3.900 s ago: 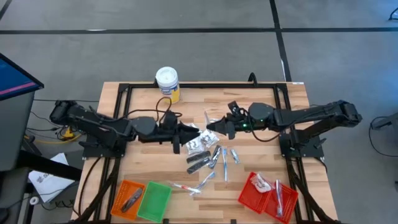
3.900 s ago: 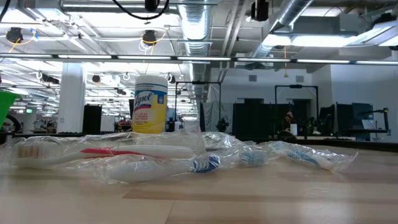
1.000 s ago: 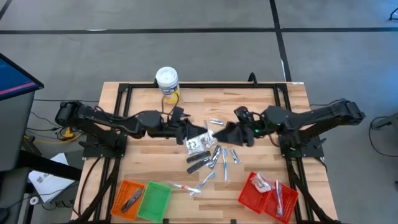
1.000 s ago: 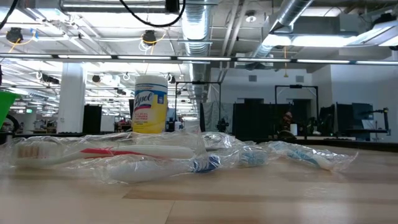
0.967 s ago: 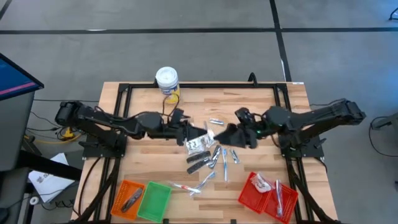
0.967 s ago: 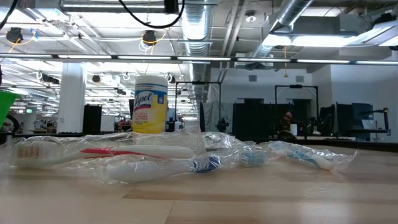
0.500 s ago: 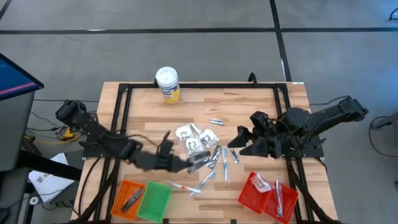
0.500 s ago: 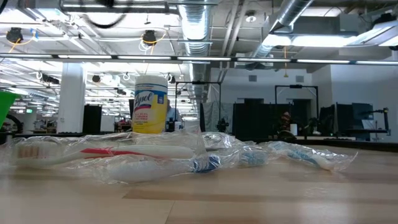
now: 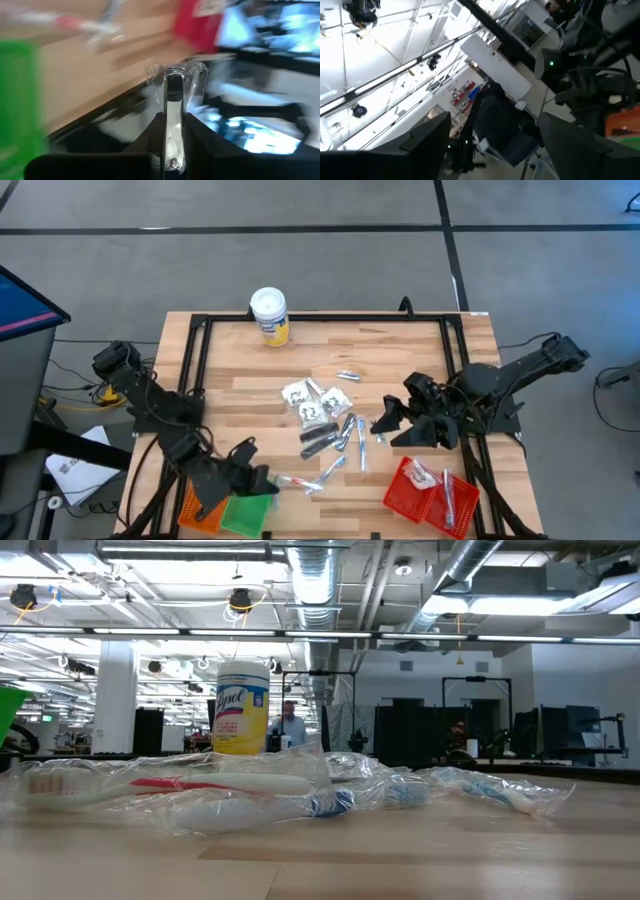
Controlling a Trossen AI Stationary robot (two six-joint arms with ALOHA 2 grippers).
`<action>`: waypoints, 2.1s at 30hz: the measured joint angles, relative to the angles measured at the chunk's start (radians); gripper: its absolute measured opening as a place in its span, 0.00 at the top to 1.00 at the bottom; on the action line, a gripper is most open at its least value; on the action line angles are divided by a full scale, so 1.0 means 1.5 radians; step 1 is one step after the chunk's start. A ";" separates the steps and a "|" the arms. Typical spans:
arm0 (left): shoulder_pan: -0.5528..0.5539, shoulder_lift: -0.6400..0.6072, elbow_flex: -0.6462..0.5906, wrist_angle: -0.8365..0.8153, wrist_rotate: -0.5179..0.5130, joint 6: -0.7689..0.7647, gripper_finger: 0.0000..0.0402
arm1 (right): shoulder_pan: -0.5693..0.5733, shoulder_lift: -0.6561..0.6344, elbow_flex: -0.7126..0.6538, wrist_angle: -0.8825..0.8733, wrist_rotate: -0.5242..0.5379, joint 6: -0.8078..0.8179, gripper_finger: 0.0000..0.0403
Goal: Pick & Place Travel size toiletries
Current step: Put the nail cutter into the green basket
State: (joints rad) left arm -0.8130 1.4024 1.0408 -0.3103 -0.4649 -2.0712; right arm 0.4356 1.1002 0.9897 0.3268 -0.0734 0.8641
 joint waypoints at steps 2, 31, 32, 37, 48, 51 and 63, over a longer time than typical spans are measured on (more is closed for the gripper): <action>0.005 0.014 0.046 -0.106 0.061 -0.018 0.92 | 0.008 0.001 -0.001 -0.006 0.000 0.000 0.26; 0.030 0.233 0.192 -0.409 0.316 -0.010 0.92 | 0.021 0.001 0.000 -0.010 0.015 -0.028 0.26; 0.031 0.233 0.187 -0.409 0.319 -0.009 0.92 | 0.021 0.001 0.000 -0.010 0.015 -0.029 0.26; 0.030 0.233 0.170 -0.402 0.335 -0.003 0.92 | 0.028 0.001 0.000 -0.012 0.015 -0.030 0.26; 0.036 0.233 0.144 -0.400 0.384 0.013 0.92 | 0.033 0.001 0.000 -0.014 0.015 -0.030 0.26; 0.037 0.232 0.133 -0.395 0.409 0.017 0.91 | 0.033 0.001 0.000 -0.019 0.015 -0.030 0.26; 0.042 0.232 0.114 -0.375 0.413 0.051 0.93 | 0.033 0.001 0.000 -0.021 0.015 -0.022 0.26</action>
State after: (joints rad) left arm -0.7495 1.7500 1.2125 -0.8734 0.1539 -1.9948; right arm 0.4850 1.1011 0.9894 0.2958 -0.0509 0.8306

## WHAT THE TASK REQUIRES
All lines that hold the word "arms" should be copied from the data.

## RESPONSE
Controlling a Trossen AI Stationary robot (two six-joint arms with ALOHA 2 grippers).
`<action>`: waypoints, 2.1s at 30hz: the measured joint angles, relative to the angles measured at the chunk's start (radians); gripper: its absolute measured opening as a place in its span, 0.00 at the top to 1.00 at the bottom; on the action line, a gripper is most open at its least value; on the action line angles are divided by a full scale, so 1.0 means 1.5 radians; step 1 is one step after the chunk's start. A ";" separates the steps and a "|" the arms. Typical spans:

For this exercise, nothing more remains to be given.